WORK TO BE COMPLETED -
Return every line below in which "chopstick" appears.
========================================
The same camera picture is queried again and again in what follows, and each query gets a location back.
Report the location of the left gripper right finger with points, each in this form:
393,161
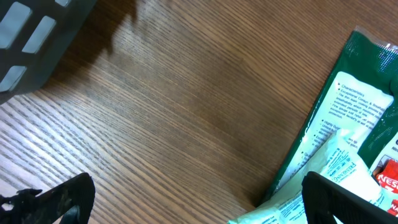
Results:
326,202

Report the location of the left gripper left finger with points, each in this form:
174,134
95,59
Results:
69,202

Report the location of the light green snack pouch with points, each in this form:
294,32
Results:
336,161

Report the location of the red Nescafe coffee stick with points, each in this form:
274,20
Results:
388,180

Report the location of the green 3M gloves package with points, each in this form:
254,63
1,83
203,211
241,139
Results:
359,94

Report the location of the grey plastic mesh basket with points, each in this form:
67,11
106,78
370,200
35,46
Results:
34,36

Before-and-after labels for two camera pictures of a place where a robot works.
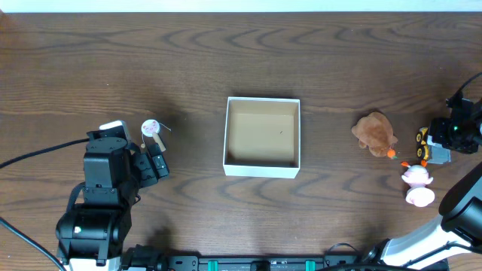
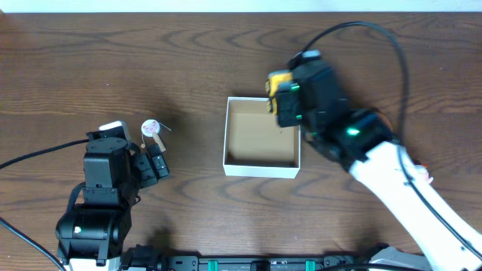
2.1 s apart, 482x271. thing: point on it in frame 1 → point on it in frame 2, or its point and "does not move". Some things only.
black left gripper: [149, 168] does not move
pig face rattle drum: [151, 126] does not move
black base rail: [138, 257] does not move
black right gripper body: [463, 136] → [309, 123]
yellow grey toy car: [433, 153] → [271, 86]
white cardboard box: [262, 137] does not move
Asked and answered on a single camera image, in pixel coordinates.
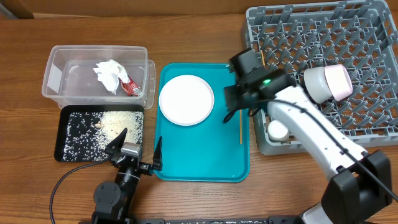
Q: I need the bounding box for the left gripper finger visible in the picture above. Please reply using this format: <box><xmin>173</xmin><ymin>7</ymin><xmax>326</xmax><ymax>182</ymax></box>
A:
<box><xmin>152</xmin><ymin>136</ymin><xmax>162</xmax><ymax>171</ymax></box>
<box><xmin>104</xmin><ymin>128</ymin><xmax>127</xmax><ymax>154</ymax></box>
========================================
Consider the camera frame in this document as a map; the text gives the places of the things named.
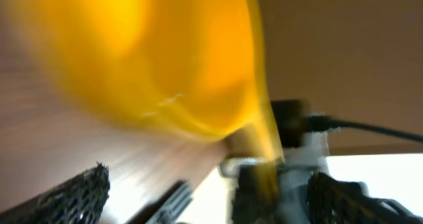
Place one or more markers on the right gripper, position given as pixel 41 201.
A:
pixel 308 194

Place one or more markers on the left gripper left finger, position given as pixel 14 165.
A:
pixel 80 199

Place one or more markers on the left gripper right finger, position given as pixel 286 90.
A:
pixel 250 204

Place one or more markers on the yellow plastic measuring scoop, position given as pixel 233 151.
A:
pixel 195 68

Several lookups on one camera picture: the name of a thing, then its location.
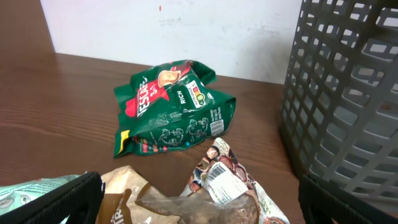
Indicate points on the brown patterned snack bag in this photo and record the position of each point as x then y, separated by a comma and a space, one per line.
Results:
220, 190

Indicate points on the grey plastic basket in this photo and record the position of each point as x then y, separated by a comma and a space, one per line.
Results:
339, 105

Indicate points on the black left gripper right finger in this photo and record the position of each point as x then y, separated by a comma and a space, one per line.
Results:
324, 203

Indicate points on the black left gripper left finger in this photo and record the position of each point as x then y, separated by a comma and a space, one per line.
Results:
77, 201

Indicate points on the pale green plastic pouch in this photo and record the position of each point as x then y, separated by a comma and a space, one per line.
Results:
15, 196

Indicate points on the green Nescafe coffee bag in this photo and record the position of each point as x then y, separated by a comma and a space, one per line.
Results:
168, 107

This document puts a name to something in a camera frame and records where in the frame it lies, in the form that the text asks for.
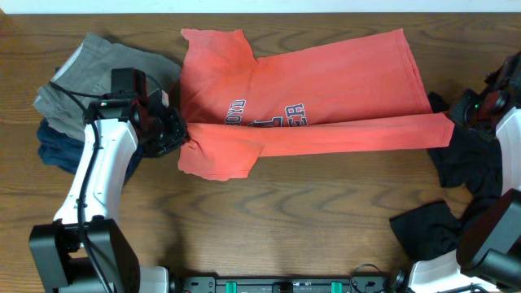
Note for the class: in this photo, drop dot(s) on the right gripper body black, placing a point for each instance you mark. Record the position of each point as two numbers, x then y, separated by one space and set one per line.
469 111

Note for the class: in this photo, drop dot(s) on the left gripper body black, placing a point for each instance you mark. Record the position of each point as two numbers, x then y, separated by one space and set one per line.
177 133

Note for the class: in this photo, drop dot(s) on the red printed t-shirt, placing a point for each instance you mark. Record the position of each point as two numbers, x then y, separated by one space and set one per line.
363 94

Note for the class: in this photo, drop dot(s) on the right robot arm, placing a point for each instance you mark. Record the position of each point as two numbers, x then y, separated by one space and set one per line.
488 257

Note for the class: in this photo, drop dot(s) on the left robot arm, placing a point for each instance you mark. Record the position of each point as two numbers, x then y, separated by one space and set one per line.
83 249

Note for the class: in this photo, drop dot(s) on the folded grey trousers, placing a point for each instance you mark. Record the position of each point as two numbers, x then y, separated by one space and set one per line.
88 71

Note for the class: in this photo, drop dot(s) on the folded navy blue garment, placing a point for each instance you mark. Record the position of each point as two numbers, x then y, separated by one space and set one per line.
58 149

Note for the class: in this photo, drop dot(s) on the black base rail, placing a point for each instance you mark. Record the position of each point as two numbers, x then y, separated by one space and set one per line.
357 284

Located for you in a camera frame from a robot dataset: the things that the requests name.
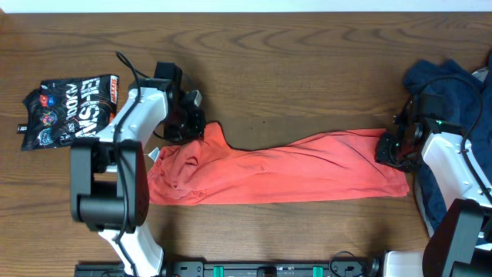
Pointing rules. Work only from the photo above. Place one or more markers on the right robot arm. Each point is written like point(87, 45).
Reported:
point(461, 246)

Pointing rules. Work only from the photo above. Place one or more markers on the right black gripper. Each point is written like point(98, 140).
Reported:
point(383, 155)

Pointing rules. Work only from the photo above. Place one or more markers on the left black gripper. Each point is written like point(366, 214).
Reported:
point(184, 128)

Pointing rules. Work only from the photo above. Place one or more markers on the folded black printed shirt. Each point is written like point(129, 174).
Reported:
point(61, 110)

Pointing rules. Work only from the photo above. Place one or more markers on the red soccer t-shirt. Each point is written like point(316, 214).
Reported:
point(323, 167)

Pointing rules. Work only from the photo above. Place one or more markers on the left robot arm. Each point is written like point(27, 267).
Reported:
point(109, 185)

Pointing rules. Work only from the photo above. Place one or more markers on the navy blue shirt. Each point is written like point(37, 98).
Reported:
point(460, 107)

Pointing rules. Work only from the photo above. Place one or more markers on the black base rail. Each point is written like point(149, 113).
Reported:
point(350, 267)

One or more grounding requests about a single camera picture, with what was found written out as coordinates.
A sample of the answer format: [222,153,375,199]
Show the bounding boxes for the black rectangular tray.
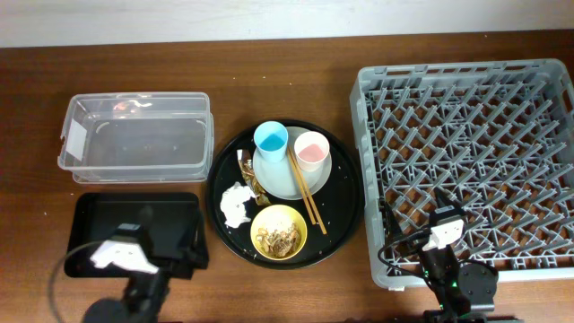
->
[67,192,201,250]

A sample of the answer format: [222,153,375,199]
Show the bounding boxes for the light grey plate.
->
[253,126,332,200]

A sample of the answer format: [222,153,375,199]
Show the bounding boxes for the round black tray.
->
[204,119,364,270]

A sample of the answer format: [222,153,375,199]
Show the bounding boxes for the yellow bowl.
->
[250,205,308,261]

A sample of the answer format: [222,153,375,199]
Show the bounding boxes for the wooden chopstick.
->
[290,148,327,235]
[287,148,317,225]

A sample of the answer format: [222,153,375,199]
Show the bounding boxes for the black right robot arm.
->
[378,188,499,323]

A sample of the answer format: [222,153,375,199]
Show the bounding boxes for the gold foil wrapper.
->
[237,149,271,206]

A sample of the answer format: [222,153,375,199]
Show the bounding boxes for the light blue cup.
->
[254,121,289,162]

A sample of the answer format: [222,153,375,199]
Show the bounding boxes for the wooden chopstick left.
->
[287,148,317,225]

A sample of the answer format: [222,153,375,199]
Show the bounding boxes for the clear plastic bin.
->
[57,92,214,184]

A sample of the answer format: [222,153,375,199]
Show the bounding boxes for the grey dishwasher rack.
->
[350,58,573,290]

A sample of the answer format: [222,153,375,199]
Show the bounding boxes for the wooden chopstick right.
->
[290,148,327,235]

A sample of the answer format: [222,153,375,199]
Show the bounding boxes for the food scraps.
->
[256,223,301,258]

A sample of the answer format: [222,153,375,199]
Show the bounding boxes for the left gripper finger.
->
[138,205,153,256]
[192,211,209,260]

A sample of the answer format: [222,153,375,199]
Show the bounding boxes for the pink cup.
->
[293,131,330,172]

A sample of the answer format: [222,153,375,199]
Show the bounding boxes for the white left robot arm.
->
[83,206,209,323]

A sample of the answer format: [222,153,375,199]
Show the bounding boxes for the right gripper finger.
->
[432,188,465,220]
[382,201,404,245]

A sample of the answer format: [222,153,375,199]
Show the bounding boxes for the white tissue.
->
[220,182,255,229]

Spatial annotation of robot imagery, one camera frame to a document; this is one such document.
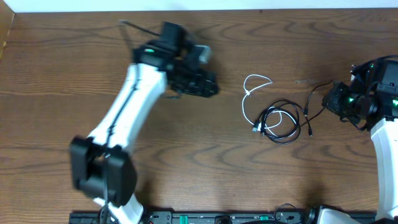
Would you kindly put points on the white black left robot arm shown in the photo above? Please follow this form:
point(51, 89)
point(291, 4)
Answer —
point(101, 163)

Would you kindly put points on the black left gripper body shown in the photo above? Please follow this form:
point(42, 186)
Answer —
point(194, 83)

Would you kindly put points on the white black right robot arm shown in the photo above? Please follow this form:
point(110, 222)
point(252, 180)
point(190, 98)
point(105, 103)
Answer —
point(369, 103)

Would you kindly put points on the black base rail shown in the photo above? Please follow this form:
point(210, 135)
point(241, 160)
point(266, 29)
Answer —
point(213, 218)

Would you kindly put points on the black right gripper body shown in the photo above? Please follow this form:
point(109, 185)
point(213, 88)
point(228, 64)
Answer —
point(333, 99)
========================================
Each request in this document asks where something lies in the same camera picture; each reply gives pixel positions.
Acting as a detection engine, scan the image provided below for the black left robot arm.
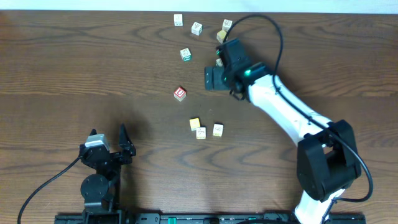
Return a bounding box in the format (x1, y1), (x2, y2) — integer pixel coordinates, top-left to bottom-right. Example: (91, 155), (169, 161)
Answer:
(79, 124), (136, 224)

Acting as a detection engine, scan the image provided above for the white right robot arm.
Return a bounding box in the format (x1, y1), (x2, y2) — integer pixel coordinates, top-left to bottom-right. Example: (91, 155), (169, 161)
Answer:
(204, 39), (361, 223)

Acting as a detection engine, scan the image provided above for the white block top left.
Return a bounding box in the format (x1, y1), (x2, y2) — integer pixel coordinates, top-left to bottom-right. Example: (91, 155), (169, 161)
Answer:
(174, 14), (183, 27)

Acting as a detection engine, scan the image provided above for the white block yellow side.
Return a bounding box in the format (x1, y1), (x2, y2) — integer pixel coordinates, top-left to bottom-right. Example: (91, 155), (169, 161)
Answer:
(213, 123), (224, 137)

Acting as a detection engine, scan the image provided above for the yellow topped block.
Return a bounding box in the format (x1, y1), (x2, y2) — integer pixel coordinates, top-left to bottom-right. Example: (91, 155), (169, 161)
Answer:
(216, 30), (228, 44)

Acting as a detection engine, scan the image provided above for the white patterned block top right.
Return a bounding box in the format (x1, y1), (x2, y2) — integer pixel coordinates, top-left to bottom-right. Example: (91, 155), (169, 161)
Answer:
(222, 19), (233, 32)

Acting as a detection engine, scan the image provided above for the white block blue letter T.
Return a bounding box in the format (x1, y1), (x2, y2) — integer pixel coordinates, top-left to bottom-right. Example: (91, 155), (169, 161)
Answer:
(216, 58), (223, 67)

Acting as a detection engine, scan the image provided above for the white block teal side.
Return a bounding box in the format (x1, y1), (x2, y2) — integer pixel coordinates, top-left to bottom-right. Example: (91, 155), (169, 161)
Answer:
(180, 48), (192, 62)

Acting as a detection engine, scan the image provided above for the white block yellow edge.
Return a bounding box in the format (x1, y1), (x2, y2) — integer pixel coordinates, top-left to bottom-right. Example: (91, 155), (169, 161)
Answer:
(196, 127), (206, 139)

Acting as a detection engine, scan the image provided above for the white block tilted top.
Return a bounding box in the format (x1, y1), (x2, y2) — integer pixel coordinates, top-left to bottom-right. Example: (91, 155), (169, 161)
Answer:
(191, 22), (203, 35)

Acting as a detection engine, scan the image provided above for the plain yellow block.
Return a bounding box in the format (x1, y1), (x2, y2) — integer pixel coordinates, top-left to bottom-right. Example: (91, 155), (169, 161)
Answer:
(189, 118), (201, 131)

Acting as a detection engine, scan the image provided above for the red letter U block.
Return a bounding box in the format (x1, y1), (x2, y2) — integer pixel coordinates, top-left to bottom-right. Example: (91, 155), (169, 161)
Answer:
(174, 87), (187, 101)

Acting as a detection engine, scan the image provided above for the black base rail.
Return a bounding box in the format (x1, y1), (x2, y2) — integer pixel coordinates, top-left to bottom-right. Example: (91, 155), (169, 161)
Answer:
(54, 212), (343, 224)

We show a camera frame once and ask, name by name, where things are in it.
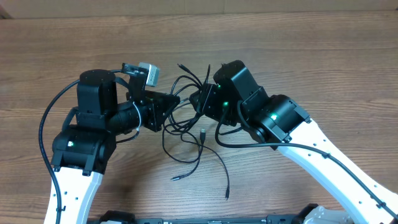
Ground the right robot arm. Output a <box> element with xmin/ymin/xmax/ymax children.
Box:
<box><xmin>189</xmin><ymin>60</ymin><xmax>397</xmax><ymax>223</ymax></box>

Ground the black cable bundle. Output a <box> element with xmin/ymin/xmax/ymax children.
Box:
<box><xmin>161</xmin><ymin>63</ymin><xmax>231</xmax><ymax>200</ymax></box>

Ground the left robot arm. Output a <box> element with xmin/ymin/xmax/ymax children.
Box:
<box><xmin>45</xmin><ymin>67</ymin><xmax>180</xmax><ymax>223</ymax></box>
========================================
TASK ANSWER -
Show the bounding boxes for the wooden chopstick.
Show the bounding boxes for the wooden chopstick left.
Show the bounding boxes for the wooden chopstick right.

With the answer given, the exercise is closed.